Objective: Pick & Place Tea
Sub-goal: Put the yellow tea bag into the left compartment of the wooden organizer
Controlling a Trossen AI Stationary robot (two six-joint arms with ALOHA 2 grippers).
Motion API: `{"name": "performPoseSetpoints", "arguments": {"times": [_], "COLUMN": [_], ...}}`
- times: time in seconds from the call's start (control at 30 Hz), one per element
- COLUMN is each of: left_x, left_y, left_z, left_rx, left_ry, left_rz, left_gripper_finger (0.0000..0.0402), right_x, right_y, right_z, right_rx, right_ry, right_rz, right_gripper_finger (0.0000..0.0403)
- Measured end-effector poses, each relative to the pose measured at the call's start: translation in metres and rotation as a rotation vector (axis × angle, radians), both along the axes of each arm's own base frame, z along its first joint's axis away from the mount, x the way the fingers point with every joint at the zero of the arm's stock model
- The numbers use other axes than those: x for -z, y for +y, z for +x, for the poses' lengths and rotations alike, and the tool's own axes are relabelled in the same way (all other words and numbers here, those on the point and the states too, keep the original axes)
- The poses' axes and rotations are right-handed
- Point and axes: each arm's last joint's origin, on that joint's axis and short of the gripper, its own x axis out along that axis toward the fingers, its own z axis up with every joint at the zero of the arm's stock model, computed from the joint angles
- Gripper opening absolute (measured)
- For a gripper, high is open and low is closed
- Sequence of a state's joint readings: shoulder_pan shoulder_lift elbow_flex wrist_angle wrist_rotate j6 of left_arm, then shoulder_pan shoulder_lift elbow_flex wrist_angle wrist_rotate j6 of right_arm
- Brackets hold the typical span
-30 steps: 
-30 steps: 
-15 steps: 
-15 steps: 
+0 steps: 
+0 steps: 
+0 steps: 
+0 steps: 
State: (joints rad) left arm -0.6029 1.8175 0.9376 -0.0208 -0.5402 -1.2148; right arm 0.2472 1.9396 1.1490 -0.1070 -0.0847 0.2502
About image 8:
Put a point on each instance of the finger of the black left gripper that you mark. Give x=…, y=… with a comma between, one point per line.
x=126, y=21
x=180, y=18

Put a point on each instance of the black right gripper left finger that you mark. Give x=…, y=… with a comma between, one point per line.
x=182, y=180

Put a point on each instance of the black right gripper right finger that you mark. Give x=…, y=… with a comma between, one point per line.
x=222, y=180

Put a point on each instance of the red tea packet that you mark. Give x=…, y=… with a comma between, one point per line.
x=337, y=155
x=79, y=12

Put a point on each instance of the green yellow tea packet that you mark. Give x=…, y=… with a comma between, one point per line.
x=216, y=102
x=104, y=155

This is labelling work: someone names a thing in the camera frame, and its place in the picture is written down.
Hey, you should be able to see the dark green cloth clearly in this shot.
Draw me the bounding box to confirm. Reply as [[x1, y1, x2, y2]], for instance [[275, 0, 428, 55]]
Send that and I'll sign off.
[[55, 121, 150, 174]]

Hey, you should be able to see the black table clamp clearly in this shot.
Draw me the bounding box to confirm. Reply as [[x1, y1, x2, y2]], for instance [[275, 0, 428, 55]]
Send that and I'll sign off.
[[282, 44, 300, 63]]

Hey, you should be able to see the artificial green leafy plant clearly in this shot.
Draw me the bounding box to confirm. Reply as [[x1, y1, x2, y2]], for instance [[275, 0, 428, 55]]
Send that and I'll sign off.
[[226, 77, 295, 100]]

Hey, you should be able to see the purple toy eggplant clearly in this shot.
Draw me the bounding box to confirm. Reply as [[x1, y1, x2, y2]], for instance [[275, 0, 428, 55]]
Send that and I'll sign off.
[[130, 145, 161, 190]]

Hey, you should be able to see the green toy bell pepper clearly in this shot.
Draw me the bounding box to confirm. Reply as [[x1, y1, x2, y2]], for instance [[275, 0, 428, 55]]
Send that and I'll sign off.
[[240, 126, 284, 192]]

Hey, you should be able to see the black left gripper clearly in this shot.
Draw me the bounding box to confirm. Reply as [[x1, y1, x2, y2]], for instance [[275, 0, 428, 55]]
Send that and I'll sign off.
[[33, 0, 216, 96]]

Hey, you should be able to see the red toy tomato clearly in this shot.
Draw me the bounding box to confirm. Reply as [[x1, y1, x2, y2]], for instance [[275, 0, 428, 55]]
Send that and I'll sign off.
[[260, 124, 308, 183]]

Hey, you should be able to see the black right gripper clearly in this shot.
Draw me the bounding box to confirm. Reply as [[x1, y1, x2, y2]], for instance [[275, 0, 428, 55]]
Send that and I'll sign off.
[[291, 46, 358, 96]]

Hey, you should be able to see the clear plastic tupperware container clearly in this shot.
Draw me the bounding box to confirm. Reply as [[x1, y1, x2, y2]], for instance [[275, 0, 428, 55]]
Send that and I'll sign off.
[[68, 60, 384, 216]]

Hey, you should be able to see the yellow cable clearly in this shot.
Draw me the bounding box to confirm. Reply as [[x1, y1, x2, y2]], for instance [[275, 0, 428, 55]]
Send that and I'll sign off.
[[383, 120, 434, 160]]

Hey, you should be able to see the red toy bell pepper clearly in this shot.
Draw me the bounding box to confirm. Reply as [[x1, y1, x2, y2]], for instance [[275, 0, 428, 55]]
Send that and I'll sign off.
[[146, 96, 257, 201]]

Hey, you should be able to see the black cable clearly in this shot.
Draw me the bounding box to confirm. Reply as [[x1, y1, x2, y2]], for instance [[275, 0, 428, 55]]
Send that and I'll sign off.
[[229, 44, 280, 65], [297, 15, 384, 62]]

## TASK INSTRUCTIONS
Please return every line of the listing exactly.

## RESULT OF THE TASK
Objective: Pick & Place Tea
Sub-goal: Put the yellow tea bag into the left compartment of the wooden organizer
Controlling a Trossen AI Stationary robot (two six-joint arms with ALOHA 2 grippers).
Motion API: `{"name": "performPoseSetpoints", "arguments": {"times": [_], "COLUMN": [_], ...}}`
- times: time in seconds from the call's start (control at 30 Hz), one per element
- COLUMN is each of: left_x, left_y, left_z, left_rx, left_ry, left_rz, left_gripper_finger (0.0000..0.0402), right_x, right_y, right_z, right_rx, right_ry, right_rz, right_gripper_finger (0.0000..0.0403)
- Measured end-effector poses, each relative to the pose measured at the call's start: translation in metres and rotation as a rotation vector (axis × angle, radians), both along the axes of each arm's own base frame, z along its first joint's axis away from the mount, x the way the fingers point with every joint at the zero of the arm's stock model
- The numbers use other axes than those: x for -z, y for +y, z for +x, for the poses' lengths and rotations alike, and the tool's own axes are relabelled in the same way (all other words and numbers here, those on the point and the states too, keep the original axes)
- The poses' axes and rotations are right-handed
- Point and axes: each arm's last joint's origin, on that joint's axis and short of the gripper, its own x axis out along that axis toward the fingers, its own z axis up with every joint at the zero of the arm's stock model, computed from the joint angles
- Gripper opening absolute (measured)
- For a gripper, high is open and low is closed
- Sequence of a state's joint readings: shoulder_pan shoulder_lift elbow_flex wrist_angle wrist_rotate j6 of left_arm, then shoulder_pan shoulder_lift elbow_flex wrist_angle wrist_rotate j6 of right_arm
- Brackets hold the typical span
-30 steps: 
-30 steps: 
-15 steps: 
-15 steps: 
+0 steps: 
+0 steps: 
+0 steps: 
+0 steps: 
State: (joints rad) left arm -0.6029 1.8175 0.9376 -0.0208 -0.5402 -1.2148; right arm 0.2472 1.9396 1.1490 -0.1070 -0.0847 0.2502
About image 8:
Put a point on each instance of the finger of the black left gripper that you mark. Give x=…, y=… with a comma between, one point per line.
x=126, y=21
x=180, y=18

Put a point on each instance of the black right gripper left finger that you mark. Give x=…, y=… with a comma between, one point per line.
x=182, y=180

Put a point on each instance of the black right gripper right finger that you mark. Give x=…, y=… with a comma between, one point per line.
x=222, y=180

Put a point on each instance of the red tea packet that you mark. Give x=…, y=… with a comma between, one point per line.
x=337, y=155
x=79, y=12

Put a point on each instance of the green yellow tea packet that you mark. Give x=…, y=… with a comma between, one point per line.
x=216, y=102
x=104, y=155

This is labelling work: someone names a thing in the camera frame, and its place in the picture is written down.
Hey, you should be able to see the dark green cloth clearly in this shot.
Draw me the bounding box to confirm. Reply as [[x1, y1, x2, y2]], for instance [[275, 0, 428, 55]]
Send that and I'll sign off.
[[55, 121, 150, 174]]

Hey, you should be able to see the black table clamp clearly in this shot.
Draw me the bounding box to confirm. Reply as [[x1, y1, x2, y2]], for instance [[275, 0, 428, 55]]
Send that and I'll sign off.
[[282, 44, 300, 63]]

Hey, you should be able to see the artificial green leafy plant clearly in this shot.
Draw me the bounding box to confirm. Reply as [[x1, y1, x2, y2]], for instance [[275, 0, 428, 55]]
Send that and I'll sign off.
[[226, 77, 295, 100]]

Hey, you should be able to see the purple toy eggplant clearly in this shot.
Draw me the bounding box to confirm. Reply as [[x1, y1, x2, y2]], for instance [[275, 0, 428, 55]]
Send that and I'll sign off.
[[130, 145, 161, 190]]

Hey, you should be able to see the green toy bell pepper clearly in this shot.
Draw me the bounding box to confirm. Reply as [[x1, y1, x2, y2]], for instance [[275, 0, 428, 55]]
Send that and I'll sign off.
[[240, 126, 284, 192]]

Hey, you should be able to see the black left gripper clearly in this shot.
Draw me the bounding box to confirm. Reply as [[x1, y1, x2, y2]], for instance [[275, 0, 428, 55]]
Send that and I'll sign off.
[[33, 0, 216, 96]]

Hey, you should be able to see the red toy tomato clearly in this shot.
Draw me the bounding box to confirm. Reply as [[x1, y1, x2, y2]], for instance [[275, 0, 428, 55]]
Send that and I'll sign off.
[[260, 124, 308, 183]]

Hey, you should be able to see the black right gripper clearly in this shot.
Draw me the bounding box to confirm. Reply as [[x1, y1, x2, y2]], for instance [[275, 0, 428, 55]]
Send that and I'll sign off.
[[291, 46, 358, 96]]

Hey, you should be able to see the clear plastic tupperware container clearly in this shot.
Draw me the bounding box to confirm. Reply as [[x1, y1, x2, y2]], for instance [[275, 0, 428, 55]]
Send that and I'll sign off.
[[68, 60, 384, 216]]

Hey, you should be able to see the yellow cable clearly in this shot.
Draw me the bounding box to confirm. Reply as [[x1, y1, x2, y2]], for instance [[275, 0, 428, 55]]
Send that and I'll sign off.
[[383, 120, 434, 160]]

Hey, you should be able to see the red toy bell pepper clearly in this shot.
Draw me the bounding box to confirm. Reply as [[x1, y1, x2, y2]], for instance [[275, 0, 428, 55]]
Send that and I'll sign off.
[[146, 96, 257, 201]]

Hey, you should be able to see the black cable clearly in this shot.
Draw me the bounding box to confirm. Reply as [[x1, y1, x2, y2]], for instance [[275, 0, 428, 55]]
Send that and I'll sign off.
[[229, 44, 280, 65], [297, 15, 384, 62]]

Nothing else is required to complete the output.